* [Work required]: From the material below, copy exactly the lines beginning with the one that contains "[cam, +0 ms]" and ending with the one that contains "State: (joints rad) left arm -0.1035"; the pictures stay out.

* [Data records]:
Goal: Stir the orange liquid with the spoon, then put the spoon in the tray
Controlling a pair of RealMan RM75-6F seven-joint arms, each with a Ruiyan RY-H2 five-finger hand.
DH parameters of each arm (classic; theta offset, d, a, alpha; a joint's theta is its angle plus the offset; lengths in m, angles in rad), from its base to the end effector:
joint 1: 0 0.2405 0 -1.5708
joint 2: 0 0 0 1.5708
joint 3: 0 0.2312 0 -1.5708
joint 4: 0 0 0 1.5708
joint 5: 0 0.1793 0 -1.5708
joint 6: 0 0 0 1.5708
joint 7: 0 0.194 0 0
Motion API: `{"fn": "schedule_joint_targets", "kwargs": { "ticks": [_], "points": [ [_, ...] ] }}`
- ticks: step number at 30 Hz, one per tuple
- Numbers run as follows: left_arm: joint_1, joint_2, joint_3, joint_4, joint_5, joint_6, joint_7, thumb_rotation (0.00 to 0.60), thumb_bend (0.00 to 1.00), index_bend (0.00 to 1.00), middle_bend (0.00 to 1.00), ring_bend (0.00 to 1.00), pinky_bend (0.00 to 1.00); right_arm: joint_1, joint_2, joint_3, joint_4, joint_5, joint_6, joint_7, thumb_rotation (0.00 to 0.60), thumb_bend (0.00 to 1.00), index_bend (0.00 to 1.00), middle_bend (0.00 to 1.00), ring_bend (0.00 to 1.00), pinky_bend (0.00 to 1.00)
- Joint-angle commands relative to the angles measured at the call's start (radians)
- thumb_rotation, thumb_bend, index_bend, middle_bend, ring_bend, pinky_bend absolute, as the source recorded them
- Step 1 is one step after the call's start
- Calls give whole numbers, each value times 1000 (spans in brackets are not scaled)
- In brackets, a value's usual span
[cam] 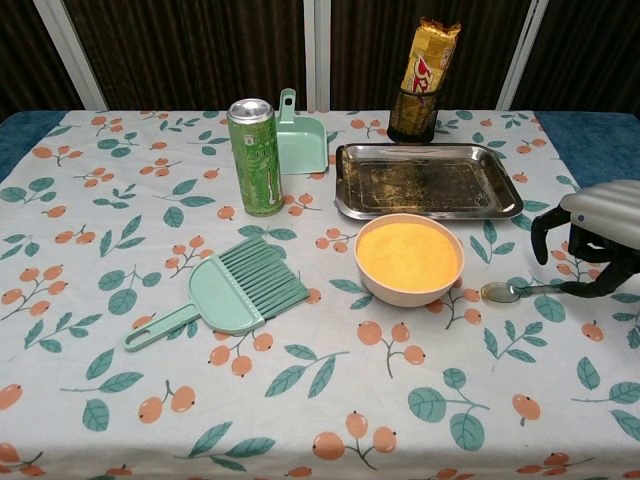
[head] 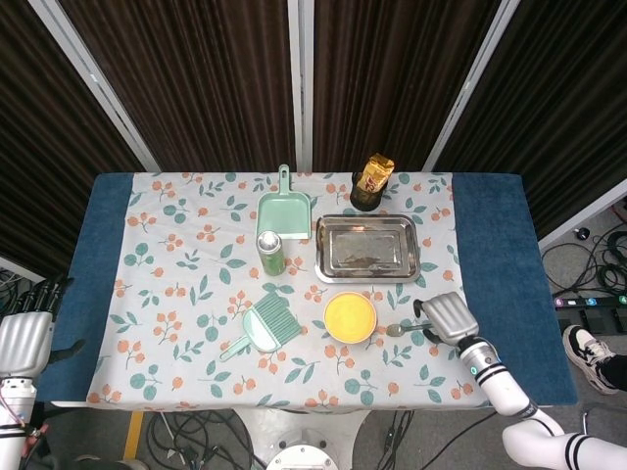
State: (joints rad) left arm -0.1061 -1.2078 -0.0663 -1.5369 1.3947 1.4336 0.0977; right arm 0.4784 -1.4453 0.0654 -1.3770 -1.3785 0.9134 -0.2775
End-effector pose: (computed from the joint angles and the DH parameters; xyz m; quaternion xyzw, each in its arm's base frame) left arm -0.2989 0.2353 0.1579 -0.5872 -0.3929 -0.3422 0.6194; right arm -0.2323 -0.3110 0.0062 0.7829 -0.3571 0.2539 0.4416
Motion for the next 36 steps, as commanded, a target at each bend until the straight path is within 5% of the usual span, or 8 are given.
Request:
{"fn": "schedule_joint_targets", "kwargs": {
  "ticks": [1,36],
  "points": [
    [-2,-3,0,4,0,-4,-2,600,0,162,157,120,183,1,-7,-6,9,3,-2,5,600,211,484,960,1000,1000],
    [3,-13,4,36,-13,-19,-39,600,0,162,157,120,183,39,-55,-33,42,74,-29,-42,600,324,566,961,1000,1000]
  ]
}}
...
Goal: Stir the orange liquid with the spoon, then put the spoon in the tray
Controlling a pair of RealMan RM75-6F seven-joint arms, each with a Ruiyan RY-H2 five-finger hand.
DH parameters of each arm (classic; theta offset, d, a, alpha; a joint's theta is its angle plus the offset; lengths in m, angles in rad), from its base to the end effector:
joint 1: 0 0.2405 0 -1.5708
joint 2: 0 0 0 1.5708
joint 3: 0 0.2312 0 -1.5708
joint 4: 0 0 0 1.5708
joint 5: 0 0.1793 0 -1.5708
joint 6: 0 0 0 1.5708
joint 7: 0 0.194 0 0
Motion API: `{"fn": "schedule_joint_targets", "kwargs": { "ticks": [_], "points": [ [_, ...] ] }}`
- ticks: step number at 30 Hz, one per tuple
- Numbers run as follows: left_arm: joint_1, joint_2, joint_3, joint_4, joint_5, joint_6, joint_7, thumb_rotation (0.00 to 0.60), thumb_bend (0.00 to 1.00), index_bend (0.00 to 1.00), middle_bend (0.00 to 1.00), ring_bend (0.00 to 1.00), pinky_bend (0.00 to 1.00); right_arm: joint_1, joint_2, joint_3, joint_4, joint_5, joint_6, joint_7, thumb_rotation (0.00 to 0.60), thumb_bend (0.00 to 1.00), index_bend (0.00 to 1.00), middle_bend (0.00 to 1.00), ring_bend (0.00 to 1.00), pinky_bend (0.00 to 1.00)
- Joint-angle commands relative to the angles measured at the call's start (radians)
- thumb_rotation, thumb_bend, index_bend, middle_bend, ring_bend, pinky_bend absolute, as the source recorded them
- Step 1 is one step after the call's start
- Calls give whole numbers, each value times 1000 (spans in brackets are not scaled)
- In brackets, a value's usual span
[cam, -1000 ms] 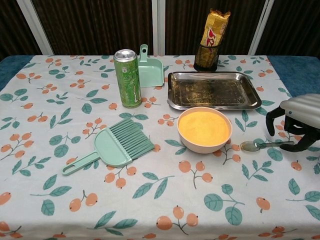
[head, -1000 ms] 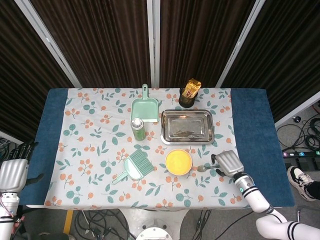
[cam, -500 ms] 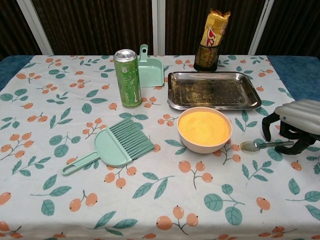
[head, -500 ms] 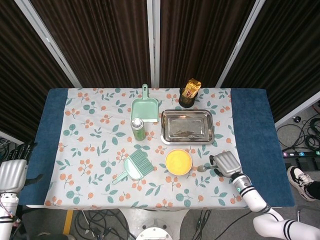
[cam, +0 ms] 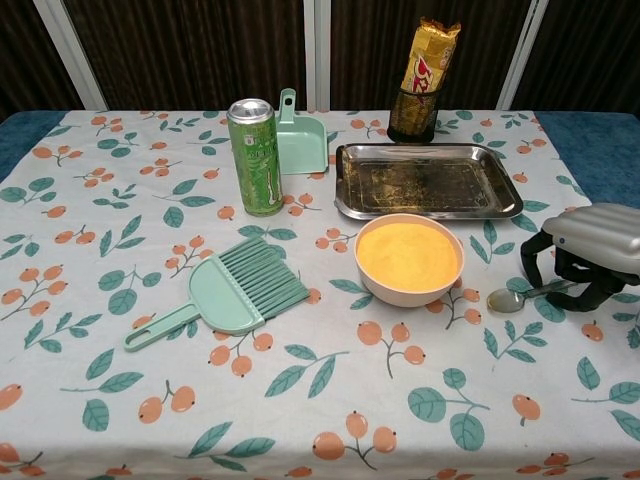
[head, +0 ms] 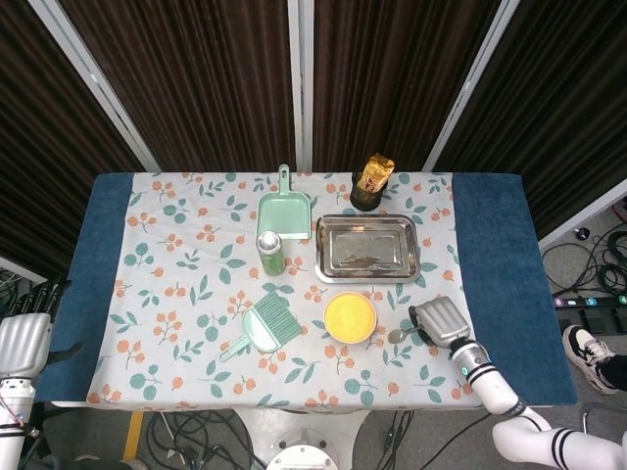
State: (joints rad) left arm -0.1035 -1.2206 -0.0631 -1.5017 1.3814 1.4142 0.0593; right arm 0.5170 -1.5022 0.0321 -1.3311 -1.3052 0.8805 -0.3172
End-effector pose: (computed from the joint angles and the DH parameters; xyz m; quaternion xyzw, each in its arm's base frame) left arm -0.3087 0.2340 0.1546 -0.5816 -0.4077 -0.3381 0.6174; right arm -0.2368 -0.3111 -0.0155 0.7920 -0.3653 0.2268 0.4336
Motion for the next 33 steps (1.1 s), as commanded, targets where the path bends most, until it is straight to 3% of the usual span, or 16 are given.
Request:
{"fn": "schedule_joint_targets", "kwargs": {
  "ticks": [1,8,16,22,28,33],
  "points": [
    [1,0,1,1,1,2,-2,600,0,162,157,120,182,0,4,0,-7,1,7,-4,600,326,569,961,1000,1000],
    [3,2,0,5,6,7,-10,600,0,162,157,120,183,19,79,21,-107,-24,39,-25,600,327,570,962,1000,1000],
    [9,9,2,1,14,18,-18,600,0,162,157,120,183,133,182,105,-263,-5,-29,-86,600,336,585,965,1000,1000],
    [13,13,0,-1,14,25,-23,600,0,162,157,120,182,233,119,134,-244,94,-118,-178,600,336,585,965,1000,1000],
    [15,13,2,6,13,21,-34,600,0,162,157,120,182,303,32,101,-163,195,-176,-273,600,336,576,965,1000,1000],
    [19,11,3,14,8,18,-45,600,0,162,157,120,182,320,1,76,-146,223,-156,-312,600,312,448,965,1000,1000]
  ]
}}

* [Solved exercise]:
[cam, +0 ms] 
[head, +0 ms] 
State: (joints rad) left arm -0.1035 -1.2206 -0.0631 -1.5017 1.3814 1.4142 0.0593; right arm 0.5170 -1.5022 0.0321 -1.3311 -1.3052 0.8805 -0.3172

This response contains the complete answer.